The top-scoring three phytoconstituents on the basis of GlideScores against MAPK1 (PDB code: 4FV1) were found to be chlorogenic acid (-11.491 Kcal/mol), elagic acid (-10.226 Kcal/mol), and riboflavin (-10.019 Kcal/mol). These three phytocompounds had the optimum interactions with the binding site39. The result indicated while both chlorogenic acid and elagic acid were shown to form a common hydrogen bond interaction with Met106 residue, on the other hand, both riboflavin and elagic acid formed a mutual H-bond with Gln103 residue. All three formed a mutual polar contact with Gln103, while elagic acid and riboflavin formed another mutual polar contact with Thr108 residue. Chlorogenic acid also formed a salt bridge interaction with Lys52 residue. Ile29, Val37, Ala50, Ile82, Met106, and Leu154 were the binding residues responsible for hydrophobic interactions in the binding pocket (Supplementary figure S4A and S7A). All three compounds superimposed well inside the binding pocket.

For the binding site40 of AKT1 (Gene: AKT1 (AlphaFold)), the best-scoring three phytocompounds on the basis of GlideScores were found to be chlorogenic acid (-10.165 Kcal/mol), riboflavin (-9.784 Kcal/mol), and leucocianidol (-9.010 Kcal/mol). From the ligand-interaction diagrams of these protein-ligand complexes, it was found that both chlorogenic acid and leucocianidol formed mutual hydrogen bonds with Ala230 and Glu291 residues, while riboflavin formed H-bonds with Leu156, Lys179, Glu234, and Asp439 residues. Chlorogenic acid also formed a salt bridge interaction with Lys179 residue. All three phytocompounds were shown to form mutual polar interactions with Thr211 and Thr291 residues. Hydrophobic contacts were largely facilitated by amino acid side chains Leu156, Val164, Ala177, Met227, Tyr229, Ala230, Met281, and Phe438, which shared participation (Supplementary figure S4B and S7B) inside the binding pocket (SiteMap-predicted, Schrödinger Inc.). All three compounds superimposed very well inside the binding pocket.

However, in NF-κB (PDB ID: 8TQD), chlorogenic acid (-6.842 Kcal/mol), cyanidin (-6.949 Kcal/mol), and leucocianidol (-5.509 Kcal/mol) were found to be top-scoring phytocompounds. It can be found that His143 was the mutual amino acid residue for the formation of hydrogen bonds among these three phytoconstituents. The common same residue was responsible for forming polar interaction, too. Tyr59 was found to be the mutual amino acid contributing to hydrophobic contacts. Chlorogenic acid and cyanidin were found to form one salt bridge interaction with Lys243 and Asp241 residues, respectively (Supplementary figure S5A and S7C). These phytoconstituents were not found to superimpose inside the binding pocket.

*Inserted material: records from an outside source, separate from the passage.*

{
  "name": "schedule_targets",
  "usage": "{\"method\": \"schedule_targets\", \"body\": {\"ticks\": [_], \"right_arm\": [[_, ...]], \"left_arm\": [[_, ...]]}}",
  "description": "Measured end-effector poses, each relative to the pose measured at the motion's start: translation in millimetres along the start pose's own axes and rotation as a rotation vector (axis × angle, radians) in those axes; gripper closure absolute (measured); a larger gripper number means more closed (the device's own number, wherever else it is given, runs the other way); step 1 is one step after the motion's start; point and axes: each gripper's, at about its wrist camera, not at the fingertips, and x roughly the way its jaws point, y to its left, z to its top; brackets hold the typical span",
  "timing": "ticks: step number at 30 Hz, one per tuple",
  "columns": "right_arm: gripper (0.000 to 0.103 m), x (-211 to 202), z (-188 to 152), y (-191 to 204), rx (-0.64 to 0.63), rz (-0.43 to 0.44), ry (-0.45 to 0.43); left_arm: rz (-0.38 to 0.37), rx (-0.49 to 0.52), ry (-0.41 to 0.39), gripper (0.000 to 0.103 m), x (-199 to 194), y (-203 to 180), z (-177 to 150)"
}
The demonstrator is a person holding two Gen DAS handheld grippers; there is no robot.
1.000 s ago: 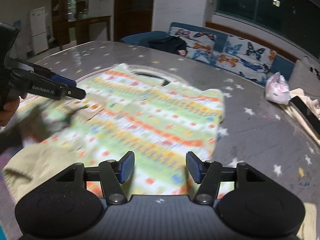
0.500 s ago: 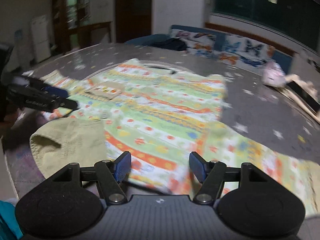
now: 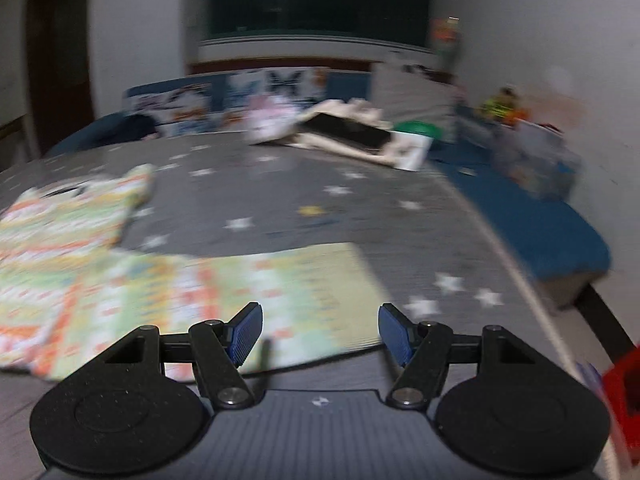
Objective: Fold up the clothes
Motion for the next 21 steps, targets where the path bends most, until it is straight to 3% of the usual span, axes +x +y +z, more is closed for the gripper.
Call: {"method": "schedule_targets", "body": {"ticks": [9,16,21], "right_arm": [[0.042,23.8,-6.0,-25.8,0.078,0.003,0.033],[0.085,16.2,-4.4,-20.2,0.085,0.049,0.035],[0.093,5.4,2.3,-10.7,0.089,0.084,0.001]], "left_arm": [[0.002,0.011,-0.004,0.024,-4.5,-12.5,3.5],[-0.012,0.017,0.004,0.022,-3.2,-20.9,2.5],[-0.033,0.031,-0.003,0.021,-4.6,-27.7,2.7]]}}
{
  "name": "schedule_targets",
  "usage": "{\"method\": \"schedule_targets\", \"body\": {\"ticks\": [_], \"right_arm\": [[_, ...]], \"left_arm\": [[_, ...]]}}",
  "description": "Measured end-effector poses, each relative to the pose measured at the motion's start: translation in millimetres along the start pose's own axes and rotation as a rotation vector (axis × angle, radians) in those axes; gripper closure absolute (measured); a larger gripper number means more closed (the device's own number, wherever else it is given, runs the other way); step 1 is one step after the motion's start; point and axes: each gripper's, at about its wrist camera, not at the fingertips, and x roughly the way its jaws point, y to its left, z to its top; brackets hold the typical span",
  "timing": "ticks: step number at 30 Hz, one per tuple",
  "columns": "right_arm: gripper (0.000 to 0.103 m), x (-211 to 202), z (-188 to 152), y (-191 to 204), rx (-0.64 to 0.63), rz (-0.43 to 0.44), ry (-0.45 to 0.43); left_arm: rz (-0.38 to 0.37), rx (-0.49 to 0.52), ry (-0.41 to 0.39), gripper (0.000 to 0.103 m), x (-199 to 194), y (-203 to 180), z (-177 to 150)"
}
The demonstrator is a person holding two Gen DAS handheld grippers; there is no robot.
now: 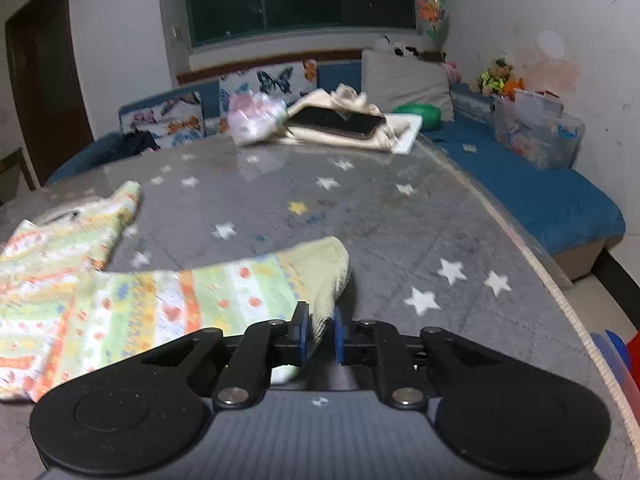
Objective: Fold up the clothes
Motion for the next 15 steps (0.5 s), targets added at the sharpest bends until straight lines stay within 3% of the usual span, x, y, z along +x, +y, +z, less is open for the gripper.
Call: {"method": "schedule_targets", "body": {"ticks": [6,15], "right_arm": [[0.094,-30.8,29.3,38.3,-0.037,0.14,-0.074],[0.094,-62.6,72.0,140.3,-0.209,0.366,-0.148]], "left_arm": [[-0.016,-0.001,0.003,0.02,2.8,-2.2,-1.1],[-0.035,-0.034,-0.014,0.018,-3.0,7.9,-7.7]]}}
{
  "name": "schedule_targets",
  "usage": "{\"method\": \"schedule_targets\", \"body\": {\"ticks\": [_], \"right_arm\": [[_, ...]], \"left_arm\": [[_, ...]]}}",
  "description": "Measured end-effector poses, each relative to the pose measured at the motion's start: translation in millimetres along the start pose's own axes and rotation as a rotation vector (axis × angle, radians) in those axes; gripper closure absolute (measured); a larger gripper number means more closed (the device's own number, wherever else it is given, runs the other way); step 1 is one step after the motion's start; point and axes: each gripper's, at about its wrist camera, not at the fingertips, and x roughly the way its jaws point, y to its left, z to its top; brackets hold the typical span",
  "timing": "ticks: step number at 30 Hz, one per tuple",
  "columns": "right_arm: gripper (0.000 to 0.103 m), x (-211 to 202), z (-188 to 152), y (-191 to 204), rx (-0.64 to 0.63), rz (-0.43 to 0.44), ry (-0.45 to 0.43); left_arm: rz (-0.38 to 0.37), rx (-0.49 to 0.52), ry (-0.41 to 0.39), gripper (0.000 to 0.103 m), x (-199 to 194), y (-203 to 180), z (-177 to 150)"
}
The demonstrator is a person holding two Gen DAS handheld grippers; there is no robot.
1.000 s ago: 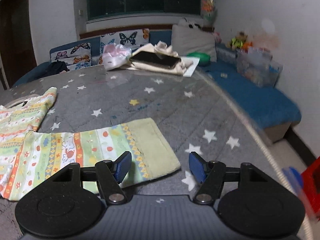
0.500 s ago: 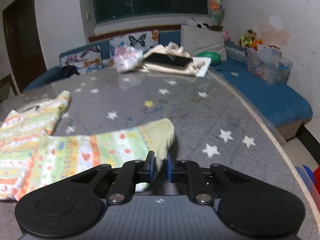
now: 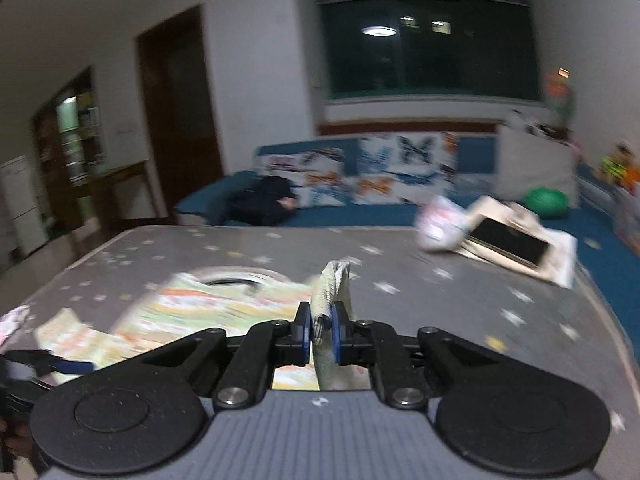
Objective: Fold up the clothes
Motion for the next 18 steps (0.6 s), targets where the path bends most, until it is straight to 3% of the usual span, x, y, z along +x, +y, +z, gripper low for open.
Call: {"method": "schedule_targets", "body": {"ticks": [8,18], "right_arm": [[0.094,39.4,22.5,80.7,-0.115,0.15,0.03],[0.094,81.5,5.7,147.4,-0.18,0.259,0.115]], "left_arm": [[-0.02,-0.043,-0.022,0.018,-5.9,12.6,-4.8],[-0.022,-0.077,-0.025,0.017,-8.7,22.7,-10.4]]}}
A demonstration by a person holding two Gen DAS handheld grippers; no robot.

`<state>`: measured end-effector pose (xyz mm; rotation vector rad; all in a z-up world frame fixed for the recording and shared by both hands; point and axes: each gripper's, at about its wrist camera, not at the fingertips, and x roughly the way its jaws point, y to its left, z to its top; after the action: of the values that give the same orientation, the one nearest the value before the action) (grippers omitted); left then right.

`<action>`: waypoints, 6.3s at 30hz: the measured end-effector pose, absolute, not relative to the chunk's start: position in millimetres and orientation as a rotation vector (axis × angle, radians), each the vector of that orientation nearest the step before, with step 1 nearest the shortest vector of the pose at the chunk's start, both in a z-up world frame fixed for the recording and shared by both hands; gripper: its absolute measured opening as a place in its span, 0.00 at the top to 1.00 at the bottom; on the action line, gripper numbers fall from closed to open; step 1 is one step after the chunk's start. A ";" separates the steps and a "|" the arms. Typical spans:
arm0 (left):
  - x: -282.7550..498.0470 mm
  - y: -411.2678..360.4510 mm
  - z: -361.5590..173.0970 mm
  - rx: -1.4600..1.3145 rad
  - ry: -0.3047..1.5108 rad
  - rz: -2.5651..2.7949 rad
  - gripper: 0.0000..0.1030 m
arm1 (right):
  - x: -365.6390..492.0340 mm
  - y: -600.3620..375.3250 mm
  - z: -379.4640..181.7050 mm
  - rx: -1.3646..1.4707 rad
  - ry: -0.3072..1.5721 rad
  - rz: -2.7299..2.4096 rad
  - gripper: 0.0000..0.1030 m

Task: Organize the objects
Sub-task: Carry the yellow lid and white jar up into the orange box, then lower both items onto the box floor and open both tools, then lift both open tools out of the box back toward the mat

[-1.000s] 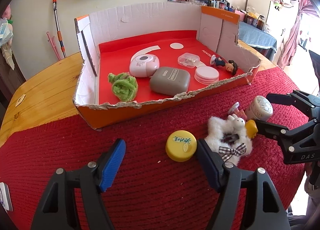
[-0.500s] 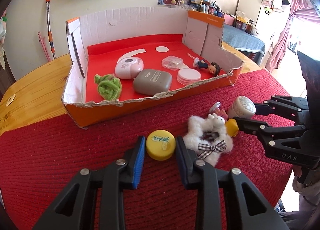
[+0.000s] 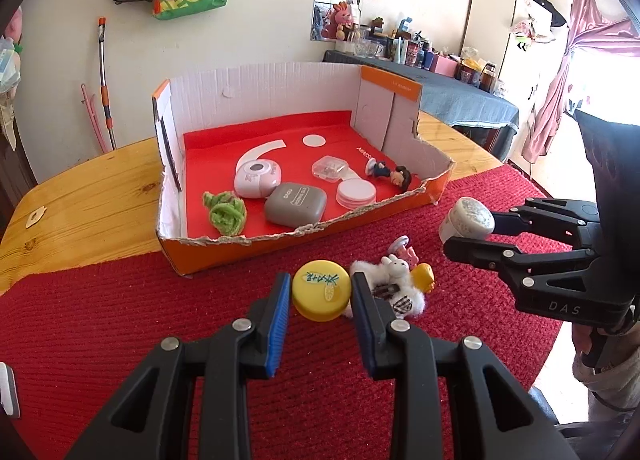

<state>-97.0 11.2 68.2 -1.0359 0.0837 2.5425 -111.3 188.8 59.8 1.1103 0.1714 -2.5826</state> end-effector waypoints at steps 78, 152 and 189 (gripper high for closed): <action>-336.6 32.5 51.4 -1.428 0.031 2.164 0.69 | -325.3 174.9 47.5 1.633 0.272 -2.676 0.66; -343.6 54.0 57.5 -1.434 0.090 2.198 0.62 | -320.4 170.0 46.0 1.650 0.239 -2.635 0.65; -203.7 12.0 146.0 -1.048 0.076 2.556 0.29 | -219.3 176.9 119.0 1.217 0.174 -2.763 0.30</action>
<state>-203.7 12.0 146.0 -1.0482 0.0756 2.5564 -219.3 176.9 119.0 1.2165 0.1743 -2.7626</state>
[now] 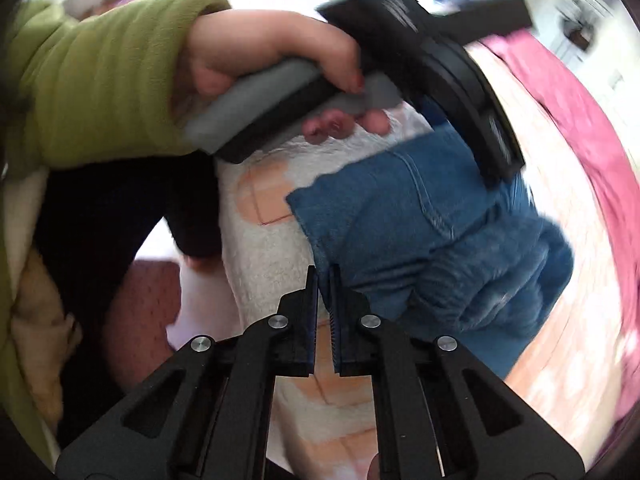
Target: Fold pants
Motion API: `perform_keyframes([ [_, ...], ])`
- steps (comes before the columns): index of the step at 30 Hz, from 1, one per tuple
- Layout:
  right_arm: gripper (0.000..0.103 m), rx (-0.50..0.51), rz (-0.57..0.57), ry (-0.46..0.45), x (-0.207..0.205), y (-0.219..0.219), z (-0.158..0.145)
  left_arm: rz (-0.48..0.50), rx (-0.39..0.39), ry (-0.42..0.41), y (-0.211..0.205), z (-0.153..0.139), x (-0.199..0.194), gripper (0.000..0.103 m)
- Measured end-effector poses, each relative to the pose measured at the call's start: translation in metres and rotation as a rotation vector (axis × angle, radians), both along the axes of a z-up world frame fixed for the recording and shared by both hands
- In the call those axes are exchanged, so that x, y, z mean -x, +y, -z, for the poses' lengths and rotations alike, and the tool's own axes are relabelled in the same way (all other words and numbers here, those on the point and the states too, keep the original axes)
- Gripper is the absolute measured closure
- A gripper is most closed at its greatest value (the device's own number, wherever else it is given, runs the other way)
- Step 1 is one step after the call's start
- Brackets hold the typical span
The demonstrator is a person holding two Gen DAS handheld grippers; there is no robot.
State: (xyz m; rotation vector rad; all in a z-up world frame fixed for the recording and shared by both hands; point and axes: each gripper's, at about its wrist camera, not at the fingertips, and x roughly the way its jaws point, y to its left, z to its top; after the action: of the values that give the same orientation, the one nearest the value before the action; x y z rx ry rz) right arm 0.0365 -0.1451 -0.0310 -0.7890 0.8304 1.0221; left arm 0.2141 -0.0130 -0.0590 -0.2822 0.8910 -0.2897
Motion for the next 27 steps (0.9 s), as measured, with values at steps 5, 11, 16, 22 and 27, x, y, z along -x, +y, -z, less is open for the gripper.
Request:
perform_keyframes([
  [5, 0.089, -0.114, 0.124, 0.045, 0.005, -0.010, -0.007, -0.001, 0.010, -0.005, 0.002, -0.001, 0.003, 0.031],
  [11, 0.078, -0.251, 0.247, 0.117, 0.005, -0.031, -0.025, -0.008, 0.003, -0.016, 0.001, -0.002, 0.008, 0.032],
  [16, 0.076, -0.371, 0.327, 0.224, 0.006, -0.048, -0.028, -0.048, 0.004, -0.034, 0.004, -0.005, 0.024, 0.032],
  [22, 0.060, -0.450, 0.351, 0.162, 0.015, -0.068, -0.063, -0.083, -0.036, -0.085, 0.005, -0.025, 0.047, 0.032],
  [27, 0.051, -0.505, 0.382, 0.084, 0.016, -0.080, -0.086, -0.095, -0.068, -0.111, 0.002, -0.042, 0.070, 0.031],
])
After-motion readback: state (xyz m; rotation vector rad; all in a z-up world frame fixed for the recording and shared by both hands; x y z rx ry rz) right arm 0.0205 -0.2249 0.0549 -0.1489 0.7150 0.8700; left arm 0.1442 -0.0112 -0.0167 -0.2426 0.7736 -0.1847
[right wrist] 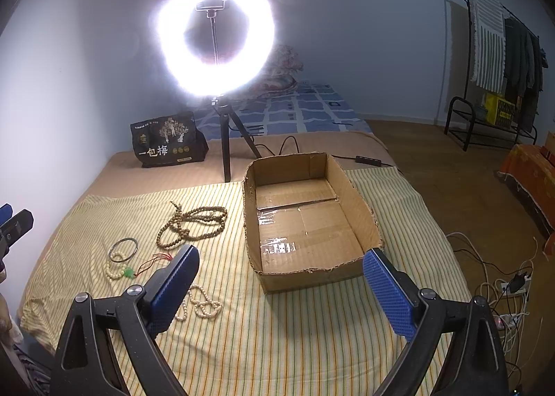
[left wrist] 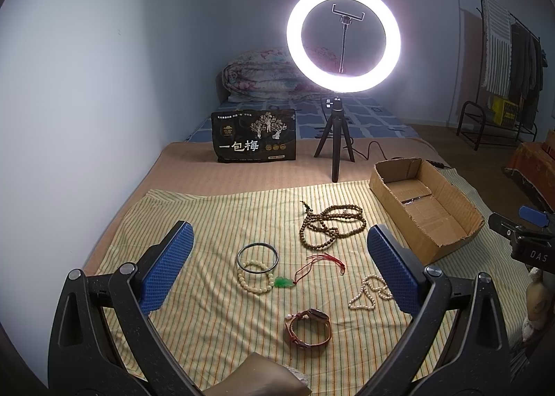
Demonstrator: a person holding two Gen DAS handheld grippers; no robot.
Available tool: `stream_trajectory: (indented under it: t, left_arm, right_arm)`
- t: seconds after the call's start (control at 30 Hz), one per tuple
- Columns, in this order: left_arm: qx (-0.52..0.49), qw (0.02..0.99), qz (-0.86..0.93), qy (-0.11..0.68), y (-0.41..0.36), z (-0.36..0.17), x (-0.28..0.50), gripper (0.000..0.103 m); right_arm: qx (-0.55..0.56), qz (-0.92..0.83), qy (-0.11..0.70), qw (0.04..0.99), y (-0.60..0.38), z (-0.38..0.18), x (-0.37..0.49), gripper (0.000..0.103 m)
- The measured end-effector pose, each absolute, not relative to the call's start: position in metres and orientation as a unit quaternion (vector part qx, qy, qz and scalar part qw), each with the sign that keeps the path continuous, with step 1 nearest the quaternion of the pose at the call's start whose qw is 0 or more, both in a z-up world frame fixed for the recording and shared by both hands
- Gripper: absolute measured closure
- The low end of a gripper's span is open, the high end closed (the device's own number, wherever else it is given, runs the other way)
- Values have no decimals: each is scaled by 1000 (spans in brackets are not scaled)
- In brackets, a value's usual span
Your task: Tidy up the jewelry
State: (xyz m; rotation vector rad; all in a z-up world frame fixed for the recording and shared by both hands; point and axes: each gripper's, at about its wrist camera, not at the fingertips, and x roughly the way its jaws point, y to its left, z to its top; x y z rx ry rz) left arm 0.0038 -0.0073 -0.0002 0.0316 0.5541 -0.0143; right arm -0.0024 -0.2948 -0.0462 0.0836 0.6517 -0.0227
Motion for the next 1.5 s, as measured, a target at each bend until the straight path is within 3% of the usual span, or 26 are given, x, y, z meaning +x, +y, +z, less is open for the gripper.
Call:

In the active site41 of MMP9 (PDB code: 5CUH), leucocianidol (-9.501 Kcal/mol), cladrin (-9,329 Kcal/mol), and chlorogenic acid (-8.932 Kcal/mol) were found to be the top 3 phytoconstituents. Both chlorogenic acid and leucocianidol were found to have the mutual hydrogen binding interactions with Arg249. Cladrin was also found to form pi-pi stacking interactions with His226. All three phytocompounds formed polar contacts with common residue His226. Amino acids Leu222, Val223, Ala242, Leu243, Tyr245, Pro246, Met247, and Tyr248 formed hydrophobic contacts within the binding pocket (Supplementary figure S5B and S7D). All three compounds superimposed very well inside the binding pocket.

Fig. 7
figure 7

The results of Molecular docking (superimposition of the best active ingredients) of key targets i.e. AKT1 (A), MAPK1 (B), MMP9 (C), NF-κB (D) and RELA (E) and specific bioactives of BME.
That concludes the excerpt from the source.